Gingerbread is very dense in composition, so they can be stored for more than one week, but several months. Honey and ginger, which are natural preservatives in the dough, protect the product from damage. And you will learn how to soften gingerbread in this article.

Gingerbread made from honey and ginger are never soft. Compared to other gingerbread cookies, these are slightly tougher in structure: this is a feature of the dough recipe. It must be elastic so that when baking, the figures do not blur. Gingerbread can be softened by adding more honey to the dough.

If you are wondering how you can soften stale gingerbread cookies, use these tips.

The first way

You need to put several slices or half an apple in a box or bag with gingerbread, leave it all for several hours, you can overnight. Wash the apples, cut them into wedges, and put them between the gingerbread cookies. If the gingerbread is in a plate or basket, then you can wrap the dish with cling film, if the products are in a saucepan, then just cover it with a lid. After this procedure, the gingerbread is soft and fragrant with a pleasant apple smell.

Second way

You can refresh the gingerbread in this way: put a chopped banana between them. Also pack the container with the treat and leave it overnight. A pleasant banana aroma will emanate from the gingerbread.

Third way

If you want to make cookies as if they were just baked, then for this you need to take a few crusts of bread and orange slices. Leave them between cookies overnight, covering with a towel or plastic wrap.
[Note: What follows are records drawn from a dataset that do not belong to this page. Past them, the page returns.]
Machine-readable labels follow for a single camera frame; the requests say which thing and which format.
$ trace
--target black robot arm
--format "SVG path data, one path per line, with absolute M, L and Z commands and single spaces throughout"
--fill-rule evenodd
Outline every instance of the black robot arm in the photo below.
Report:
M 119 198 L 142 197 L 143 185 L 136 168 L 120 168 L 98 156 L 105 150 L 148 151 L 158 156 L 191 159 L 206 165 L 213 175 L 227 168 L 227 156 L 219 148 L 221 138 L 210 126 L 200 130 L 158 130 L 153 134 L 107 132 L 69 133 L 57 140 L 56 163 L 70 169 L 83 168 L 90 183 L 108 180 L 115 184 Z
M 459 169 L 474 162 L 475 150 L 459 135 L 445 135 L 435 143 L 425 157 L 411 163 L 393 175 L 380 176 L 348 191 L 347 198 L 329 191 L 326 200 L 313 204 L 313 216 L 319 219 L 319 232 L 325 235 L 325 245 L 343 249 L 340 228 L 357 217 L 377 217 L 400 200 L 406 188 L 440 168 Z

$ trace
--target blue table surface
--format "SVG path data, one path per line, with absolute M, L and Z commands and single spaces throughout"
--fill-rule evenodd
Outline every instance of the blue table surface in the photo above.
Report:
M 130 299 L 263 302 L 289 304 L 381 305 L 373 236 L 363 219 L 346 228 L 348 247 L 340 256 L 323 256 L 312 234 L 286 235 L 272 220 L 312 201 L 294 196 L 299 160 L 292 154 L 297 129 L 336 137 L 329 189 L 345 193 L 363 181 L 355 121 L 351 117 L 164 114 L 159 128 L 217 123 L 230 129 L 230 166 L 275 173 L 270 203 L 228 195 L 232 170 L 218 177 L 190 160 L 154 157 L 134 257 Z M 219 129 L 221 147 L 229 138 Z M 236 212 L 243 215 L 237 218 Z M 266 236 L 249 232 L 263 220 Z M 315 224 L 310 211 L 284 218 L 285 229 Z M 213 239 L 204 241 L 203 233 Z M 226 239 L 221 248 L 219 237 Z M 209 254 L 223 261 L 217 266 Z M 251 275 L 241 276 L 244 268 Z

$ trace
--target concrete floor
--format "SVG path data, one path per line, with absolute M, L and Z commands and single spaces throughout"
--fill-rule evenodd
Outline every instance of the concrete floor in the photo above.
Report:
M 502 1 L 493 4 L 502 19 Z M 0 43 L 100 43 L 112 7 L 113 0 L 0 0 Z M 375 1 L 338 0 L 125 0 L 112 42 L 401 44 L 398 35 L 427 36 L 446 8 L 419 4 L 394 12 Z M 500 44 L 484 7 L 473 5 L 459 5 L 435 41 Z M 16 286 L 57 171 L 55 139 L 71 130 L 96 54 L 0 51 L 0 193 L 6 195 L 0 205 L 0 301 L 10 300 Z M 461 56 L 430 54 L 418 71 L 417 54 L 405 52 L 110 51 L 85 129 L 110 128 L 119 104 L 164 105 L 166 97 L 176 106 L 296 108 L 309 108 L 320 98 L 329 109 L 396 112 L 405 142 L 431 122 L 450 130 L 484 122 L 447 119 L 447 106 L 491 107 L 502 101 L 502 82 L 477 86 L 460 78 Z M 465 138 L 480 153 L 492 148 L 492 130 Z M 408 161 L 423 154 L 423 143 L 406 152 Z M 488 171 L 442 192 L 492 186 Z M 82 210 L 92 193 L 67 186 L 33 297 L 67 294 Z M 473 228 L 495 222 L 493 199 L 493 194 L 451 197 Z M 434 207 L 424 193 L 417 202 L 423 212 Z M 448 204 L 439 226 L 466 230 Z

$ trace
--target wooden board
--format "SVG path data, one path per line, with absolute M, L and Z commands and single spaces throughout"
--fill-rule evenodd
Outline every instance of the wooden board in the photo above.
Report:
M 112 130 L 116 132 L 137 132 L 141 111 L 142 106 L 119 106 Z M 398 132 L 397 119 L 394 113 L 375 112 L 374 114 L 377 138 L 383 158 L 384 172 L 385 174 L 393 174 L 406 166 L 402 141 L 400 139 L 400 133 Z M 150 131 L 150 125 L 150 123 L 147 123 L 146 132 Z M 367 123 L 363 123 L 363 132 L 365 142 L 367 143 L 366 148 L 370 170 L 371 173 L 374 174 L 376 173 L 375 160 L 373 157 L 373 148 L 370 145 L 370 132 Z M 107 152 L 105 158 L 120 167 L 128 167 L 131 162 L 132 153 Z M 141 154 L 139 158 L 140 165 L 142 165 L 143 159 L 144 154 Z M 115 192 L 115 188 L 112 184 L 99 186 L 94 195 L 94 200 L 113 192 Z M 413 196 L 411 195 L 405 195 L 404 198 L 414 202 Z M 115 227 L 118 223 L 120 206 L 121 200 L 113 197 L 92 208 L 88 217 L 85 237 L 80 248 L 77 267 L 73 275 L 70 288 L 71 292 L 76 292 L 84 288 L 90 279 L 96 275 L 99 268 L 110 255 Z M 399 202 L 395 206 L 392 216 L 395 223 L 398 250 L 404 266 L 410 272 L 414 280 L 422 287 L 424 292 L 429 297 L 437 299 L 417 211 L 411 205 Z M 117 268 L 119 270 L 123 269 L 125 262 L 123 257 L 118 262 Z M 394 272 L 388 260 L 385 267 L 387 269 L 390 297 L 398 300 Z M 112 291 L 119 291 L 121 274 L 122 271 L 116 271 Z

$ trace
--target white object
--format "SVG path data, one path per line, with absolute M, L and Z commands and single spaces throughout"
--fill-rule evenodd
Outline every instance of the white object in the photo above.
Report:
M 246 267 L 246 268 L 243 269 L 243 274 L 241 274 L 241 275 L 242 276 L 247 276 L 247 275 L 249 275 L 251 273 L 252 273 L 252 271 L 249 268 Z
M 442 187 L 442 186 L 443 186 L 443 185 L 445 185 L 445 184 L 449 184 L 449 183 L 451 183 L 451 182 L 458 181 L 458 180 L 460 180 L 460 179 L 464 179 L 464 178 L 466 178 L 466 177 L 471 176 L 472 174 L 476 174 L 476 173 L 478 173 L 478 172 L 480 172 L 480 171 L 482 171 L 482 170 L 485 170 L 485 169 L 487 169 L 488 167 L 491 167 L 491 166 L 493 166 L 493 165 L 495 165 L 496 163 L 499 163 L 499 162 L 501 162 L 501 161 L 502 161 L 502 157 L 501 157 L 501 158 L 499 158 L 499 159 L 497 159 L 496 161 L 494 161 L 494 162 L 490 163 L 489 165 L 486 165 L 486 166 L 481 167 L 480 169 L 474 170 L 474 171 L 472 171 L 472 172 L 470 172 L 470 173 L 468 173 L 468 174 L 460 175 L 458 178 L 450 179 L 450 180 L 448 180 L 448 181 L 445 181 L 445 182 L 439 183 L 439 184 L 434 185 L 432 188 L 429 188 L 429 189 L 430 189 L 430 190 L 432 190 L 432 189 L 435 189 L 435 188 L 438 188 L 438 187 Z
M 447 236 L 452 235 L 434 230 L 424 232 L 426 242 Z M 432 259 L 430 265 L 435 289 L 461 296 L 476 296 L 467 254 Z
To keep the products soft for as long as possible, they can be removed to the kitchen cabinet, covered with a cloth, but not next to the heating devices.

Most often, this confection is stored as a souvenir. But it also happens that the aroma is so attractive and you want to eat it as quickly as possible. And yet, if you want to taste the souvenir, you can revive it using the above methods.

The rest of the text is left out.